Your answer should be the lines from the one with "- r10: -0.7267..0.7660" to the end of the data below, both included, exact and free of pictures.

SOURCE DATA section start

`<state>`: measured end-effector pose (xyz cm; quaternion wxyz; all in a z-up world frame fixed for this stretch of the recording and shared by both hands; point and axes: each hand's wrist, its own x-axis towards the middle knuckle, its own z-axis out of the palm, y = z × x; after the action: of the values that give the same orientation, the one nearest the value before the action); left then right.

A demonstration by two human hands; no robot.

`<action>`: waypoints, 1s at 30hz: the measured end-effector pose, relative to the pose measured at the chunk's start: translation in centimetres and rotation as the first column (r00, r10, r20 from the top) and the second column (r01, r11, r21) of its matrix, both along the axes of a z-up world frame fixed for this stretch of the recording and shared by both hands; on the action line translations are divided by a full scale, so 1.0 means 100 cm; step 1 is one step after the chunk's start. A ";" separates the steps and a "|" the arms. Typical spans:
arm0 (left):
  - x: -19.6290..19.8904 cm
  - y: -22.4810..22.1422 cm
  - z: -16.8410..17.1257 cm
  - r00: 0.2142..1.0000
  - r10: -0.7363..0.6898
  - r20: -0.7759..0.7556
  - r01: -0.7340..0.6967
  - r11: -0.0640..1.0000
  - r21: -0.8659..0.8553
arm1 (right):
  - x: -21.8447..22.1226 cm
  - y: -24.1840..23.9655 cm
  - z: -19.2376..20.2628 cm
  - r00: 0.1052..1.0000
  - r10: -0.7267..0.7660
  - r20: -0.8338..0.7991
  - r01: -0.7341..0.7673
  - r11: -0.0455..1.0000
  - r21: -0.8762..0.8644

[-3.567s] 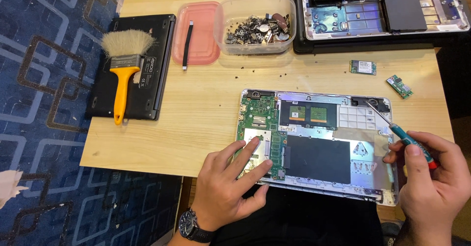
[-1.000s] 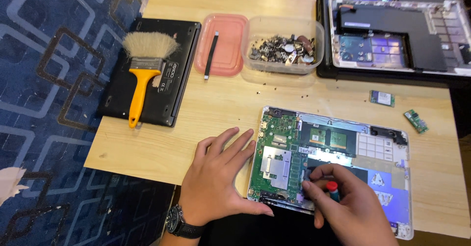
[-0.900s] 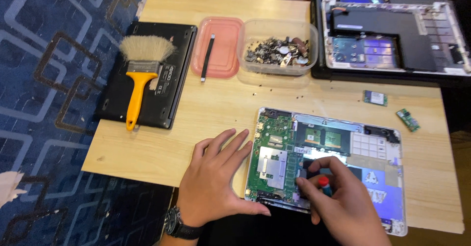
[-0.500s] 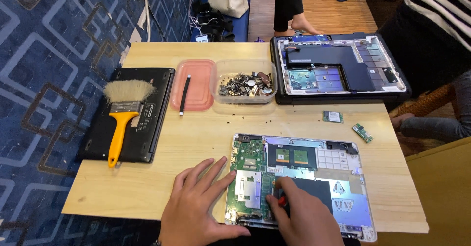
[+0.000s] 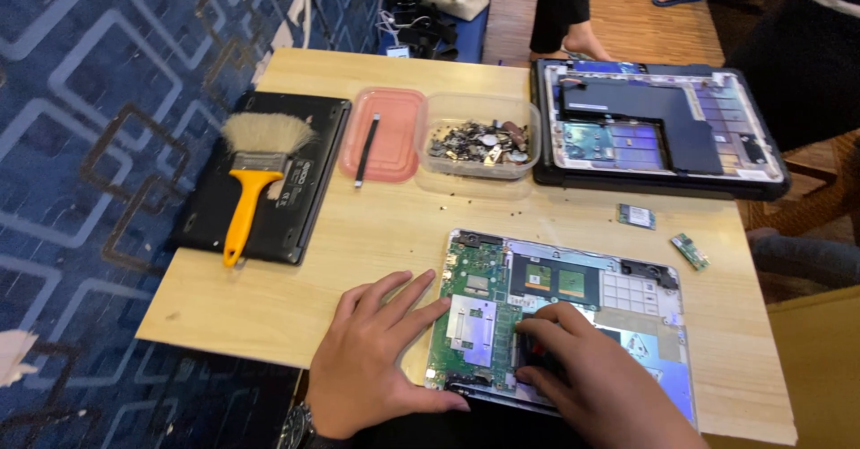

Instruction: Disassembling a laptop by removing screws and internal circuit boards like the motherboard.

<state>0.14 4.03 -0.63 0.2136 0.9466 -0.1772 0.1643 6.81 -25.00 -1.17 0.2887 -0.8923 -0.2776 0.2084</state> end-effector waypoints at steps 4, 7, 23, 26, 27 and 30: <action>0.000 0.000 -0.001 0.999 -0.010 -0.043 0.009 1.000 -0.018 | 0.011 -0.003 -0.003 0.998 0.054 0.006 -0.055 0.998 0.009; -0.001 0.000 -0.002 1.000 -0.004 0.004 0.004 1.000 -0.005 | 0.013 0.001 0.006 0.999 0.048 0.024 -0.046 0.996 -0.077; 0.005 0.001 -0.005 0.991 0.052 -0.127 -0.039 0.994 0.100 | 0.007 0.019 0.033 0.957 0.279 0.076 -0.260 0.945 -0.200; 0.004 0.002 -0.006 0.989 0.061 -0.133 -0.045 0.991 0.125 | 0.000 0.019 0.040 0.969 0.222 0.108 -0.195 0.957 -0.216; 0.004 0.002 -0.005 0.990 0.062 -0.125 -0.047 0.991 0.123 | -0.003 0.021 0.045 0.983 0.167 0.080 -0.150 0.970 -0.191; 0.003 0.001 -0.005 0.992 0.067 -0.111 -0.052 0.990 0.127 | -0.010 0.030 0.054 0.995 0.097 -0.012 -0.096 0.953 -0.287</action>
<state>0.45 4.08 -1.11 0.1592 0.9708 -0.1461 0.1043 5.85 -22.03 4.23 0.1452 -0.9102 -0.2880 0.2596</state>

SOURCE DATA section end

**WRITTEN REPLY**:
  - r10: -0.7267..0.7660
  - r20: -0.8338..0.7991
  - r01: -0.7341..0.7673
  - r11: -0.0455..1.0000
  - r21: -0.8762..0.8644

[-3.567s] 
[-1.000s] 
[-0.900s] 
[-0.500s] 
[+0.000s] 

Instruction: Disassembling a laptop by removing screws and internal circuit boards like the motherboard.

<state>0.14 4.03 -0.63 0.2136 0.9466 -0.1772 0.1643 6.81 -25.00 -1.17 0.2887 -0.8923 -0.2776 0.2084</state> end-effector waypoints at steps 4, 7, 23, 26, 27 and 30: <action>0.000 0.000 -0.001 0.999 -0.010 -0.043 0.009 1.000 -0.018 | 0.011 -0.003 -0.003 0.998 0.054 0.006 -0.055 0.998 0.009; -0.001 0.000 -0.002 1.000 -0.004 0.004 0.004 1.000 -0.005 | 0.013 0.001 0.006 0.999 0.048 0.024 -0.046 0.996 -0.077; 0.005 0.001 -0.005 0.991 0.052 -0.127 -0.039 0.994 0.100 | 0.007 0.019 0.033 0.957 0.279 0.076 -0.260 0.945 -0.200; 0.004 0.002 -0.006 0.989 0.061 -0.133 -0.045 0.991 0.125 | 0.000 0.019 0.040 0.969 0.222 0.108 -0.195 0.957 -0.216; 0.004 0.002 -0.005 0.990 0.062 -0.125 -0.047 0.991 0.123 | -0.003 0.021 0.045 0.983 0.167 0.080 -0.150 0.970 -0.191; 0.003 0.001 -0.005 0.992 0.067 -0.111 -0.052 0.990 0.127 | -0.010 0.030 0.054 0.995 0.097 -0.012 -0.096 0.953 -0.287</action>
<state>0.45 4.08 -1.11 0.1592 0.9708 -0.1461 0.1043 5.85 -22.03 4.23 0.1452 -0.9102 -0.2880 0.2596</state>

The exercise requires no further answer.